3. Изменить в 36 h пост трансфекции, средства массовой информации, с помощью фенола Красного бесплатно RPMI с 10% древесный уголь раздели FBS и 1% пенициллина/стрептомицина (для ячеек Исикава) и поставок puromycin (конечная концентрация: 1 мкг/мл) и неомицин (конечная концентрация: 300 нг/мл). Если клетки чувствительны к трансфекции реагента, средства массовой информации могут быть изменены ранее, но антибиотики должны быть добавлены не ранее чем через 24 ч пост transfection.
   Примечание: Подождите по крайней мере 24 часа после добавления антибиотик до уборки клетки. Выражение изменения вследствие Enhancer-i могут быть обнаружены как рано, как 48 h пост transfection и до 5 дней после transfection. При работе с Исикава клетки, которые были лишены эстрогена, выполнения 8-h 10 Нм 17β-эстрадиола (Е2) индукции на следующий день после лечения антибиотиками и затем сразу же урожай клетки.
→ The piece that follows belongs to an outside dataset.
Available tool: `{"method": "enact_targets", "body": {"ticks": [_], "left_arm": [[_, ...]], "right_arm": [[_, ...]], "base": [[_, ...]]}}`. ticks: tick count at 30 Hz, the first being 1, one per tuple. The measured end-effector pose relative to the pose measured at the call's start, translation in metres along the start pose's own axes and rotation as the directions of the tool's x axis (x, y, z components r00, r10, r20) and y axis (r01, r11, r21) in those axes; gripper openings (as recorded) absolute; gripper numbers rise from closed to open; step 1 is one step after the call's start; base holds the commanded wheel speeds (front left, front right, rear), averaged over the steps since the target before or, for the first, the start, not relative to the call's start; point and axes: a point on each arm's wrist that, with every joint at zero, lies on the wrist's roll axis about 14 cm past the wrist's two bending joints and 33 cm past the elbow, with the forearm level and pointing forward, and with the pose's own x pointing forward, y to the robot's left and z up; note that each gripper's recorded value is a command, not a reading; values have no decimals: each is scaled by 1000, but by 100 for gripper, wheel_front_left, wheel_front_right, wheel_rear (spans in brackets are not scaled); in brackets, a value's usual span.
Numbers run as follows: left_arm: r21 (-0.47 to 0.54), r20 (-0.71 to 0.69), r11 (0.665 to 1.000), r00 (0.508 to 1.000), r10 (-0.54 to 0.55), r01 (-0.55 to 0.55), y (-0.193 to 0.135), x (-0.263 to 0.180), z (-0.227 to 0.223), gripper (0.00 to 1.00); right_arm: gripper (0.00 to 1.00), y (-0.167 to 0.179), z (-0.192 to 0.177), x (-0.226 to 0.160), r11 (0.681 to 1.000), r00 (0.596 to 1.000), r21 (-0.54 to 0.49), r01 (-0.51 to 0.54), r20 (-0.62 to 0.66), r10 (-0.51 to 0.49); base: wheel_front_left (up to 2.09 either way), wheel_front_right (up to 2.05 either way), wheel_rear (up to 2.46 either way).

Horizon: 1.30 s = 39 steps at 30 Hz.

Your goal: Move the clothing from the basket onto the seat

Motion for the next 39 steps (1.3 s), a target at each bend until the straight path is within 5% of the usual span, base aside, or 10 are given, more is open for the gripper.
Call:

5. ячейка урожай и извлечение RNA

1. Подготовьте литического буфера с 1% β-меркаптоэтанол (BME). Убедитесь, что смесь достаточно лизис BME (300 мкл для каждой хорошо собирают).
2. Аспирационная СМИ, с помощью вакуум отсос.
3. Вымыть клетки один раз с равным объемом 1 x PBS (500 мкл) и аспирата удалить столько PBS как можно скорее.
4. Добавьте 300 мкл раствора лизис BME каждой скважины с использованием многоканальные пипетки. Пипетка лизис решение вверх и вниз 8 - 10 раз и перевод на глубокой скважины пластины или 1,7 мл Eppendorf трубки на льду. РНК могут быть получены сразу, или лизатов могут быть заморожены на-80 ° C для последующей обработки.
5. Чтобы извлечь РНК из лизатов, использование коммерчески доступных комплект, который включает в себя DNase лечения. Элюировать минимальный рекомендуемый объем ультрачистая вода (РНКазы, DNase бесплатно) или Элюирующий буфер и количественного определения РНК. Для небольшого числа образцов используйте флуориметр или спектрофотометра. Для большого количества образцов используйте флуоресцентный зонд, который обнаруживает РНК и меру на тарелку читателя. Образцы могут быть заморожены при температуре-80 ° C, до или после количественной оценки.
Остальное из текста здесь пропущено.